6.       Create scorecards: Create and freely share data and scorecards to routinely evaluate the program. Data can be used to identify opportunities for improvement or understand positive deviance and detect exceptional performance outcomes by care managers. Examples from high performers could be leveraged to educate other team members. In addition, the scorecards become a feedback loop to leadership, providers, and care managers.

7.       Understand VOI: Beyond the specific goals and outcomes directly tied to care management actions, outline the range of other measures that are indirectly impacted or promoted by care management: patient experience and satisfaction, clinical outcomes, reduced avoidable admissions or ED visits, decreased leakage, team engagement and connectivity with community resources. The NGACO report highlighted that “care management programs shifted how clinicians and others think about patient care, bringing preventive care to the forefront and challenging the preconceptions of diagnostic care that many providers have traditionally relied on.”

8.       Hardwire the model: Consider achieving care management or population health program accreditation via NCQA or a similar entity to institutionalize standardization and best practices and position for increasing scale and risk into the future. More payer partners are looking to external validation of care management and population health programs, especially as both performance capabilities and risk potential increases.

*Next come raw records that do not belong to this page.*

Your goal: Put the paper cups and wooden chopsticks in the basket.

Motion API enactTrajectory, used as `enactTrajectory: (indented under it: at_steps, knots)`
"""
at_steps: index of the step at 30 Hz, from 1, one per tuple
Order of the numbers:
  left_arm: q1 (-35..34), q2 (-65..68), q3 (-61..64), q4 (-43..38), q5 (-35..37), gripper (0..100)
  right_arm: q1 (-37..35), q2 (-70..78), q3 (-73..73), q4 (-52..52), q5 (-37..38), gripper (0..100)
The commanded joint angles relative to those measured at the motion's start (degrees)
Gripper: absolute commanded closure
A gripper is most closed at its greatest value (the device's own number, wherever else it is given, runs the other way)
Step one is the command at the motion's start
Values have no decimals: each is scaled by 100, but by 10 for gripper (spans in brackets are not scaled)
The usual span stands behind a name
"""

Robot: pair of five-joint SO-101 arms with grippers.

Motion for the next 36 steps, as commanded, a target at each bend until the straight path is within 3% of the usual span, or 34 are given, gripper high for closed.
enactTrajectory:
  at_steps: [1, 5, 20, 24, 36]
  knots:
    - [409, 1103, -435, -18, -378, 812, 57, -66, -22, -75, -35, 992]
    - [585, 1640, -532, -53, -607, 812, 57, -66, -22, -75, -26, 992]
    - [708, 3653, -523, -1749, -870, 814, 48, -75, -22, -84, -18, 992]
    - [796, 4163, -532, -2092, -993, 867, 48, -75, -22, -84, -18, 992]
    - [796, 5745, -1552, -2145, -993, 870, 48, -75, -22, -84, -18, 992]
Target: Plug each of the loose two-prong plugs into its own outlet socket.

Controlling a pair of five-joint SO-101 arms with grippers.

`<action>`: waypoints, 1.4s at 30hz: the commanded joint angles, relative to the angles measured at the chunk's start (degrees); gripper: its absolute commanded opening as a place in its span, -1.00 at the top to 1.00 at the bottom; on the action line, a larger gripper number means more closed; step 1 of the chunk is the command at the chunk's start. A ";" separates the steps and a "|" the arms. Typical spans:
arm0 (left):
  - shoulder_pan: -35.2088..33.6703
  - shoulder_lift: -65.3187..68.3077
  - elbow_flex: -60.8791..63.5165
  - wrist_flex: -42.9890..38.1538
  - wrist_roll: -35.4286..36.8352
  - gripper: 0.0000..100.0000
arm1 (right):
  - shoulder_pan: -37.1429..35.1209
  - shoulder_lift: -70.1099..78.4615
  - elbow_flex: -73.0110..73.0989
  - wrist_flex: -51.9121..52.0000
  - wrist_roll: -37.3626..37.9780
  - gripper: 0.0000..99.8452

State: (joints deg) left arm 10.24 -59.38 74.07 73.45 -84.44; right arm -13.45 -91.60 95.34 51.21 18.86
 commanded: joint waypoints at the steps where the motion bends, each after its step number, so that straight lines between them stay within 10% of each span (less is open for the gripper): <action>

9.       Negotiate with knowledge: Finally, leverage available data and scorecards that track return on investment and quantify the financial impact on system goals and payor contracts to inform contract negotiations. Ultimately, you want care management program success to yield “second generation contracts” which are specifically developed to align with the care management program design and capabilities. As a result, ongoing and future success will be easier to achieve and ideally self-perpetuating.

Using traditional budgetary approaches (annual views) and evaluations based on revenue will never capture the true contribution of care management.

It’s important to acknowledge that accurately calculating the ROI for care management programs is not easy. It requires a systemized, strategic approach with buy-in from senior leadership. The aim is to create a valid measurement methodology comprehensive enough to truly evaluate a return (both monetary and non-monetary) that is tied to payer contracts and system goals. Following the steps outlined above, stakeholders will have the tools to start improving the narrative around the value of care management – and help senior leaders understand the dimensional complexity of inputs and measurement that are behind high-quality care and exceptional patient outcomes.

Donna Cella, R.N., is the Director, Strategy, Innovation and Population Health, at Premier. Beth Anctil, R.N., is Principal, Strategy, Innovation and Population Health, at Premier.